The reputational risk of not making a referral

Posted by Dave Seager, consulting adviser to Legal Futures Associate SIFA Professional

Seager: Reputational and compliance risk for law firms

It would not be contentious to suggest that solicitors, both as individuals and as firms, are naturally risk averse. Perhaps this is understandable from a profession that is dealing with the very precise matters of law and customarily paying huge attention to detail.

After all, the job is often to find solutions to problems or indeed ensure that there are no unforeseen landmines in the future. Indeed, the role of the solicitor is frequently about taking risk out of the picture for the client so of course the solicitor will be and should be, risk averse.
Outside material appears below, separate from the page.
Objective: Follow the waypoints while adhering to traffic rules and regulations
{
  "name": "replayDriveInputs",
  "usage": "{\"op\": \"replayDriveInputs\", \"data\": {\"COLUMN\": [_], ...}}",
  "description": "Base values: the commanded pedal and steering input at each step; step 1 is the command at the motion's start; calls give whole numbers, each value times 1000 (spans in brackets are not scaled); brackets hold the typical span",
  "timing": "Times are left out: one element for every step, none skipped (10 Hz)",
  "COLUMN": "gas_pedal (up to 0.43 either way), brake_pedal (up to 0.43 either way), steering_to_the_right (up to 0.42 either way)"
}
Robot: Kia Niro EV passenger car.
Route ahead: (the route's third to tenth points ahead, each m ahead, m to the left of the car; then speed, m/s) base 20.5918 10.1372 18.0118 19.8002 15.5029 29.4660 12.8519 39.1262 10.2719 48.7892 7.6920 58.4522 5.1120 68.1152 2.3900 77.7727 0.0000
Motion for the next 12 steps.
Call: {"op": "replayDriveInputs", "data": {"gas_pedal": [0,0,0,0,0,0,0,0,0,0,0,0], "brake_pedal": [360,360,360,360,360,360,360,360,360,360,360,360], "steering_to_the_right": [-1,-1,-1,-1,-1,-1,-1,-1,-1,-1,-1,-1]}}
However, we are in the post-Legal Services Act world, where solicitor firms are competing with new entrepreneurial entrants to the legal services sector. So whilst the individual practitioners should not be encouraged to individually take risky decisions, the business might have to.

The Solicitors Regulation Authority’s Standards and Regulations, which are amazingly, four years old this month insist that firms create or adapt processes to assist individual solicitors to attain the highest professional standards.

To do this, the firm management and, particularly, the compliance officer for legal practice, should be making decisions on firm-wide processes which all employees will have to adhere to. In the past 12-months this has been very evident in the regulator’s approach to individual professional competence, insisting this requires firm-wide processes and supervision.

The area of third-party referral has traditionally been an area where the risk-averse nature of individual solicitors has been evident and understandable.

Whilst undertaking legal work, it will often be obvious to a solicitor that the client could benefit from complementary financial advice. However, the decision to proactively make a recommendation as to where the client should seek that financial advice has often been considered a risk.

The solicitor might reasonably weigh up whether the referral will reflect positively on them or whether there is any real benefit to them in making a strong recommendation.

In the past, it was perhaps easier to just tell the client that they should seek financial advice but not suggest where from, or indeed to give perhaps the ever popular ‘three business cards’ of local financial planners and let the client make the decision themselves, or not, as the case may be.

In my conversations with the regulator since 2019, it is clear that if a solicitor identifies that a client they are advising needs financial planning assistance, related to the matter they are dealing with, they should always make a referral.

In fact, one experienced SRA individual suggested that not to do so might be considered fundamentally at odds with two of the seven principles underpinning the rules: those of acting with integrity and in the client’s best interests.

The SRA is also clear that the firm should look to establish a firm-wide process to govern this, which would remove the unwanted personal risk, perceived or otherwise, from the individual.

If you have not already done so, then please ask the financial advisory firms you have worked with to assist you with the due diligence on their business. Any SIFA Professional member will be more than happy to do so.

Ask them to provide you with a full background on their impartiality, their qualifications, accreditations, local reputation, service standards, approach to vulnerability etc, to ensure they are the right ‘safe pair of hands’ to become part of your firm’s referral process.

The SRA anticipates that, if a law firm is not entering into a partnership with a financial or fee-sharing arrangement, and just referring, that they might have more than one firm in the mix to ensure you are acting with independence.

This being the case, it is likely that you might have a preferred list or panel based on qualifications and expertise in different areas of financial planning that will arise from your legal work. Matching their specialisms with your legal work is therefore an important part of the input to your due diligence.

Undertaking the due diligence exercise and taking it seriously, to develop a recognised process, lessens your firm’s risk across the board. There is less risk for the firm of individuals making referrals to an unsuitable financial planner, who might reflect poorly on your business.

Also, your individual solicitors and employees within the business will feel more confident in making the referral, knowing that it is not an individual risk because the referees have been researched and approved by the firm.

Reputational risk is real and understandable, but I would argue that solicitors not making a referral when a client obviously needs financial planning alongside your legal advice, is the bigger reputational risk and almost certainly a compliance risk as well.